Consider a real polynomial $f(x,y,z)$ such that forall $t \in \mathbb{R} :$ $f(x,y,z)=0 \Rightarrow f(tx,ty,ty)=0$ If $f(x_0,y_0,z_0)=0$ then prove that forall $t \in \mathbb{R} : f(tx'+x_0,ty'+y_0,tz'+z_0)=t^n f(x'+x_0,y'+y_0,z'+z_0)$ , where $n=deg(f)$.
This tries to be a generalization of the same statement with the alternate hypothesis that $f(x,y,z)=0$ is a conical surface with singularity point $K(x_0,y_0,z_0)$
The claim is false. For a counterexample, consider $f(x, y, z) = x^2 + y^4$.
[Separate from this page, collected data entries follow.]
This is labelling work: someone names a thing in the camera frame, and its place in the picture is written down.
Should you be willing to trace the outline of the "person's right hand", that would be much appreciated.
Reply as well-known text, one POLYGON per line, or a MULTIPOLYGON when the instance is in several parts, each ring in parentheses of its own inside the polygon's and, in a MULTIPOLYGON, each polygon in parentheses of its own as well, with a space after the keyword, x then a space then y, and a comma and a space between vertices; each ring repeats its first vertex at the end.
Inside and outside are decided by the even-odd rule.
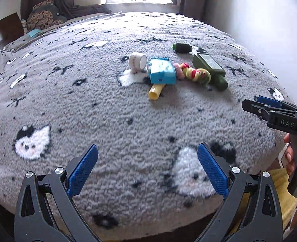
POLYGON ((294 150, 290 144, 290 142, 291 142, 290 135, 286 134, 283 141, 285 144, 288 144, 288 146, 284 152, 284 157, 287 160, 285 168, 286 168, 287 174, 291 175, 296 168, 296 163, 293 160, 294 159, 294 150))

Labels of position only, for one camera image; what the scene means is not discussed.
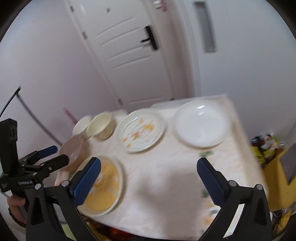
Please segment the left hand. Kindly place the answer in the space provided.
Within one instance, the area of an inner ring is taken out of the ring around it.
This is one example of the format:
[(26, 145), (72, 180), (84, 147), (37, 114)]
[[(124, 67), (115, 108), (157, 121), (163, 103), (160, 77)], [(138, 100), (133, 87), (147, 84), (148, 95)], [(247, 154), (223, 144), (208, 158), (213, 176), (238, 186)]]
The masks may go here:
[(26, 219), (19, 207), (23, 207), (26, 204), (26, 200), (16, 195), (12, 195), (7, 199), (7, 203), (9, 206), (10, 215), (13, 220), (20, 223), (21, 225), (25, 225)]
The polynomial $f$ satisfies the given condition: if $f(x, y, z) = 0$, then $x = 0$ and $y = 0$, therefore $f(tx, ty, tz) = f(0, 0, tz) = 0$.
Now, let $(x_0, y_0, z_0) = (0, 0, 0)$. Clearly $f(x_0, y_0, z_0) = 0$. But then, for $t = 2$ we have that $$f(tx' + x_0, ty' + y_0, tz' + z_0) = f(2x', 2y', 2z') = 4x'^2 + 16y'^4$$ $$t^n f(x' + x_0, y' + y_0, z' + z_0) = 16 f(x', y', z') = 16x'^2 + 16y'^4$$ which give different results e.g. for $(x', y', z') = (1, 0, 0)$.